Being Helpful During Bereavement
Being Helpful During Bereavement
The death of a loved one is always difficult. But, when an elderly person loses what may have essentially been their best friend and lifeline makes it even more difficult. Even though it is not so much as a surprise, and is more or less realistically expected, it is still always painful.
It is important to understand that grief is an individual experience. Grief is a natural emotional response to bereavement, which is a major loss. Some major factors on how much and how hard the grieving process will be depend on several things.
- Experiences: First marriage will usually be harder than subsequent marriages. However, having many years together can cause the loss to be as painful as a first.
- Religiosity: How hard a person takes a loss depends on their ability to find comfort through religious beliefs.
- Personality: Having a resilient personality can make grieving less difficult.
- Circumstances of death: Death due to Alzheimer's, cancer, suicide, or age will vary and may not be bereaved in the same ways, but must still be addressed.
- Gender: Men tend to grieve inward, keep to or isolate themselves. Women tend to grieve outward, share their feelings with others. The death of a spouse is also much harder on men than women. Women tend to be the source of a couples social life. When she is gone he is left and feels awkward around what were probably primarily her friends.
A person may stop grieving heavily after about twelve to sixteen months. However, there is no "normal grieving period". Anything a person does when they suffer a loss is normal. People grieve the way they learned to grieve by their culture or family.
The impacts of widowhood are quite daunting. A decline in health will usually be present. Their general health will suffer along with an increase risk of mortality (death).
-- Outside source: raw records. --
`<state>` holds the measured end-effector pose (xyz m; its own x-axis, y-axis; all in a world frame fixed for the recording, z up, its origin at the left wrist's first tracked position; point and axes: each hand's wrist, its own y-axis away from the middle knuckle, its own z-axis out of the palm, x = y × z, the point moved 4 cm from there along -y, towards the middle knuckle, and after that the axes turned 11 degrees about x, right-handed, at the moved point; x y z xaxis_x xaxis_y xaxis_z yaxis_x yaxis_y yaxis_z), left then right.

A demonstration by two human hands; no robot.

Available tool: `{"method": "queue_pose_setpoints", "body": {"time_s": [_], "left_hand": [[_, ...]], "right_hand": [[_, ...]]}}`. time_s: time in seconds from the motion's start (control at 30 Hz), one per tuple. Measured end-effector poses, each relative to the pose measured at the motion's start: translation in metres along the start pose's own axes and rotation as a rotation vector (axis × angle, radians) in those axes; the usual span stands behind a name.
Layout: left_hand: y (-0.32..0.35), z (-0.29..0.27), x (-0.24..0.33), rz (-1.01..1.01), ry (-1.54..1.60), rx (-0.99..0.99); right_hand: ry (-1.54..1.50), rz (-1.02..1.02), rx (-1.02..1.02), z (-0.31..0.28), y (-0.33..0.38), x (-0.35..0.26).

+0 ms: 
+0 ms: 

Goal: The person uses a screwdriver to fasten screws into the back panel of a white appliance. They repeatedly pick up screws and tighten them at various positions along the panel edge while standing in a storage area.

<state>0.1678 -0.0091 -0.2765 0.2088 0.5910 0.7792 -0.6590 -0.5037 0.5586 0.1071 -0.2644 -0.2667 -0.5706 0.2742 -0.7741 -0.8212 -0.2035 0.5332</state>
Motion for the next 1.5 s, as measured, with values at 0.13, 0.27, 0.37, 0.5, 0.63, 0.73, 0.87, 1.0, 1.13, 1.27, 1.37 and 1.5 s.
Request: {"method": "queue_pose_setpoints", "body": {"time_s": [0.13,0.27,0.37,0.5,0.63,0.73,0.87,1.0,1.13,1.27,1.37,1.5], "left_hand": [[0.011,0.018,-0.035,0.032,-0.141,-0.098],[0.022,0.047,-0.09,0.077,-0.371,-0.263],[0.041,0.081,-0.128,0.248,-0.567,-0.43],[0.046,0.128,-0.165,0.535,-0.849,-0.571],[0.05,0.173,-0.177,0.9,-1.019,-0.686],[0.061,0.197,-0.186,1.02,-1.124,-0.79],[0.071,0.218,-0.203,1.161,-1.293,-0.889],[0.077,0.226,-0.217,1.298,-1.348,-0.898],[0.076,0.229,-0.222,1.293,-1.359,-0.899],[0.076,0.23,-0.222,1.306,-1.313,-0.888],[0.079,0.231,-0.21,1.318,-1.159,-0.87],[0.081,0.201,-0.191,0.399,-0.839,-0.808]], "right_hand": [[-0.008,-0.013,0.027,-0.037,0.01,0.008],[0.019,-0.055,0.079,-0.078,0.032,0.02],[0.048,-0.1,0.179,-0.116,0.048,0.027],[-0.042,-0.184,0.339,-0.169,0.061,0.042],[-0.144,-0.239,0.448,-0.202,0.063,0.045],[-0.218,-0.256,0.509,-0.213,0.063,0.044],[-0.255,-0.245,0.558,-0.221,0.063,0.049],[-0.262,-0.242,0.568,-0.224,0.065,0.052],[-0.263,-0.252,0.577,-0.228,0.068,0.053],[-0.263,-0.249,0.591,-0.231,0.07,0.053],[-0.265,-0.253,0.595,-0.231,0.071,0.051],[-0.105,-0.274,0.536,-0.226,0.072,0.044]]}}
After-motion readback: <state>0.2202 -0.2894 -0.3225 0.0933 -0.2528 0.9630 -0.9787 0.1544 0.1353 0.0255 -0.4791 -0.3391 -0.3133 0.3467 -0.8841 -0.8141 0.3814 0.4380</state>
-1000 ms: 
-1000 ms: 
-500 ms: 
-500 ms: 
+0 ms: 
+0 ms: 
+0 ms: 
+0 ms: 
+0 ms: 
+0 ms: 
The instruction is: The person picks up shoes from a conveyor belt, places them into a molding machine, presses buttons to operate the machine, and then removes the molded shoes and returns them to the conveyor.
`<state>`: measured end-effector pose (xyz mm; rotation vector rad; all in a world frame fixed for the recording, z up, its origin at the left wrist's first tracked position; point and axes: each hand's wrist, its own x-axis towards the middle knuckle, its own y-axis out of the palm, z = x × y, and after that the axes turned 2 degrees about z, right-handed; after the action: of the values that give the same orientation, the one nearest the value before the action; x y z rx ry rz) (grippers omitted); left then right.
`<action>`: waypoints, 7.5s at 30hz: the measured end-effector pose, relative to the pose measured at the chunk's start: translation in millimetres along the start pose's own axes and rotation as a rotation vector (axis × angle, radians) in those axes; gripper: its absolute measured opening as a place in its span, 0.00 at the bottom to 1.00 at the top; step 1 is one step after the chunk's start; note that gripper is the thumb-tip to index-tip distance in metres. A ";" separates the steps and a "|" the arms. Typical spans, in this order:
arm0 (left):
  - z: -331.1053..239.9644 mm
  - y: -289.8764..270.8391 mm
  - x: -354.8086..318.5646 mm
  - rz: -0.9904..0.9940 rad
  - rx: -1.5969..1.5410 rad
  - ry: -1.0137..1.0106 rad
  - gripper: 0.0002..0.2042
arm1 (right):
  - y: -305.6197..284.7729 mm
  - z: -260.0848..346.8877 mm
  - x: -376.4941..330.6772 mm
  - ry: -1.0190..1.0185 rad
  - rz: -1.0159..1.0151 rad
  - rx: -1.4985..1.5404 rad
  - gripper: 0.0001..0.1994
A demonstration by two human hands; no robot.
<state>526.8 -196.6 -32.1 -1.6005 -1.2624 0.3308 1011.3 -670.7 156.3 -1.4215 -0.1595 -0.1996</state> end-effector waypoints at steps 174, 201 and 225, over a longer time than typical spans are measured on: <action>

Also, emotional distress will manifest as loneliness and depression, along with a profound sense of loss. This will not always be the case, a Changing Lives of Older Couples (CLOC) study found that 18 months after death of a spouse 45.6% felt loss, and depression and prolonged or delayed grief was rare.
It must be known that bereaved older adults are capable of resilience. A newly single elderly may want to rekindle relationships with family or friends but may be difficult at first and may not prove successful if they were not the ones who connected the family in the first place.
The ability to be helpful largely depends on the relationship with the person who suffered the loss. It is important to know that simply being there to listen can be incredibly comforting. You must also be comfortable with bouts of anger, regrets, and tears. Or silence, numbness, and denial.
NOTE: If they threaten to hurt themselves or are neglecting their health in any way, they must receive professional help immediately.
What NOT to say:
- "I Know just how you feel." Everyone's pain unique.
- "She is in a much better place now." This may come from a good place but depending on the circumstances may further upset the bereaved.
- "It's all part of God's plan." Keep your beliefs to yourself.
- "Get on with your life already." People move on at their own pace.
All of the above phrases are insensitive and will not comfort anyone. Refrain from using directive phrases as well. Telling someone what they should or will do is untimely and harsh under the circumstances.
What you CAN do:
- Just show up. Words are not necessary to comfort someone. Sit in silence, offer to hold their hand or give them heartfelt hug.
- Let the bereaved talk about the death as long and as many times as they need to. They may need to re-tell the event to process and come to terms with it. This is very helpful as it tends to lessens the pain.
- Do not minimize the loss. This is a highly stressful event in which most cases is life altering. Offer support by letting them know what they are feeling is okay.
- Give them permission to grieve anyway they need to. Make it safe for them to cry, scream, or let go anyway they need to. That they may break down if they must with no criticism or judgement from you.
Being able to grieve where there is love and emotional safety can be very healing and bonding. Take the opportunity to grow and nurture this relationship.
Family and friends can be helpful in other ways as well.
Other -more practical- ways to help:
- Funeral arrangements
- Feeding/walking pets
- Answering the phone/mail/email/door
- Make warm meals
- Housework/laundry
- Run errands with/for them
- Watch a movie together
- Make sure they shower and get ready for the day
- Play soft music
- take a walk together
An older person who has suffered the loss of a loved one must also come to terms with their new place in society. From a spouse to a widow for example. This is difficult and will take some adjustment. Be kind, be patient, and be loving.